As many of you know, we have implemented changes to diversify our membership in the last four years. But the change is not coming as fast as we would like. We need to do more, and better and more quickly.
This isn’t unprecedented for the Academy. In the ‘60s and ‘70s it was about recruiting younger members to stay vital and relevant. In 2016, the mandate is inclusion in all of its facets: gender, race, ethnicity and sexual orientation. We recognize the very real concerns of our community, and I so appreciate all of you who have reached out to me in our effort to move forward together.

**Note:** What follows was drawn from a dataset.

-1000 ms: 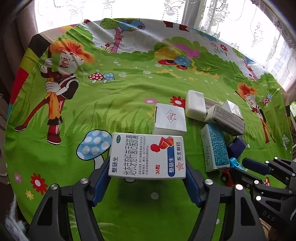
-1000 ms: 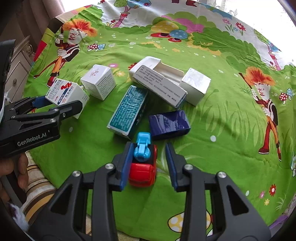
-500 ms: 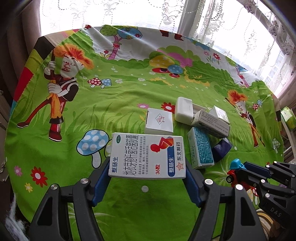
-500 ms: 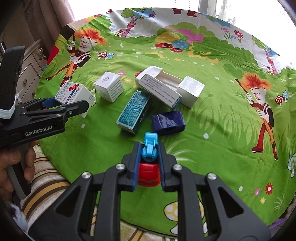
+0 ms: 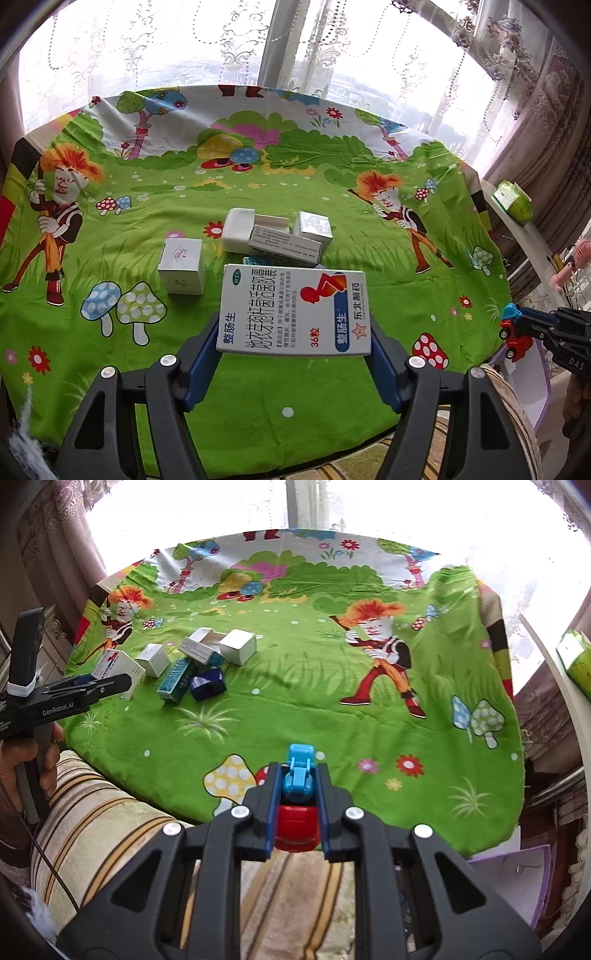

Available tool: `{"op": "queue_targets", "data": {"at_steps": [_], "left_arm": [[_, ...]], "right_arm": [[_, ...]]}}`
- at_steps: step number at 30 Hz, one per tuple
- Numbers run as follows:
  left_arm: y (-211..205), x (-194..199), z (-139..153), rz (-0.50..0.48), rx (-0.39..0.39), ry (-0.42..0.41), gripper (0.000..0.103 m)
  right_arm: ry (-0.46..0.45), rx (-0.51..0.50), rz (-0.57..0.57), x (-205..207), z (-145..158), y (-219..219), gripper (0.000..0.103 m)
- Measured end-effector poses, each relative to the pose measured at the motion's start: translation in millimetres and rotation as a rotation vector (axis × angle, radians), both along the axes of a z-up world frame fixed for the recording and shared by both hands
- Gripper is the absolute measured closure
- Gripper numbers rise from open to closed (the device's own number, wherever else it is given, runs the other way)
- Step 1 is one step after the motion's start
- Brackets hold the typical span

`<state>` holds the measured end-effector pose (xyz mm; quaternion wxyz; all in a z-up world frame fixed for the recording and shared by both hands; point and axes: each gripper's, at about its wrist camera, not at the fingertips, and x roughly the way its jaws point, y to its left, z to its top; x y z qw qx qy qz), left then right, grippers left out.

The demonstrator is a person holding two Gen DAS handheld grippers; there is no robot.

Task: Organize rigid objects
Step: 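Carry the medicine box and toy car into the purple-rimmed box and open both tools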

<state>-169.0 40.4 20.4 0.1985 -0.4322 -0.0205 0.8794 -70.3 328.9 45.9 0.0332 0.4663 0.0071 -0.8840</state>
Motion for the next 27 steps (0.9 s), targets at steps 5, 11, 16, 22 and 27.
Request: {"op": "queue_targets", "data": {"at_steps": [5, 11, 16, 22, 27], "left_arm": [[44.1, 17.4, 13.3, -0.111, -0.005, 0.016, 0.031], [88.7, 37.3, 17.0, -0.212, -0.032, 0.018, 0.031], [114.8, 49.6, 22.2, -0.265, -0.044, 0.027, 0.031], [142.4, 62.8, 27.8, -0.32, -0.052, 0.032, 0.031], [162.3, 73.7, 28.5, -0.359, -0.063, 0.032, 0.031]], "right_arm": [[-0.008, 0.042, -0.149, 49.5, -1.5, 66.5, 0.082], [-0.087, 0.054, -0.3, 106.4, -39.4, 127.4, 0.082], [-0.165, 0.034, -0.366, 148.0, -76.7, 153.4, 0.082], [-0.238, -0.001, -0.412, 176.0, -114.3, 168.7, 0.082], [-0.267, -0.029, -0.417, 182.2, -136.2, 170.4, 0.082]]}}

It's clear that Isaacs isn't happy with the all-white nominees saying she's "heartbroken and frustrated about the lack of inclusion." Her initial response is to bring about "big changes" via the "dramatic steps" of reviewing the Academy's membership recruitment to help bring about "much-needed diversity". Although she admits steps have already been taken to do this over the last four years, she is adamant that this year's nominations do not reflect that this change is happening fast enough and therefore more needs to be done, and done quickly. This is followed by a reiteration that "the mandate is inclusion in all facets: gender, race, ethnicity and sexual orientation."
Whilst the nominations have caused much upset for this reason, there is another opinion circulating throughout the media. The view is that whilst it's a shame the acting categories are 100% white, surely race shouldn't come into it. The Oscars are there to award the best performances in film from the last year, and therefore the color of the artist's skin shouldn't even be taken into consideration - only the quality of their acting. African-American actress Janet Hubert (Aunt Viv in The Fresh Prince of Bel-Air) posted a video yesterday responding to Pinkett Smith's boycott telling her that there's more to worry about in life than the Oscars.
Granted though, if a lack of diversity amongst the Academy's voters is affecting actors of other races being considered, then something more does indeed need to be done. After all in 2012 the LA Times conducted a study which found that 94% of voters were white and a median age of 62 - with some of the Academy's 15 branches being almost exclusively white and male.
But are race, gender and sexual orientation the only problem? Surely the issue is deeper than this? What about class and privilege for example: In 2015 the only two British male actors nominated (Benedict Cumberbatch and Eddie Redmayne) were educated at two of England's top $40,000-a-year private schools - blessed with exceptional dramatic facilities. Have they too an unfair advantage?
The 88th Academy Awards Ceremony will be telecast on Sunday, February 28th, 2016, by ABC Television Network starting at 7 p.m. ET.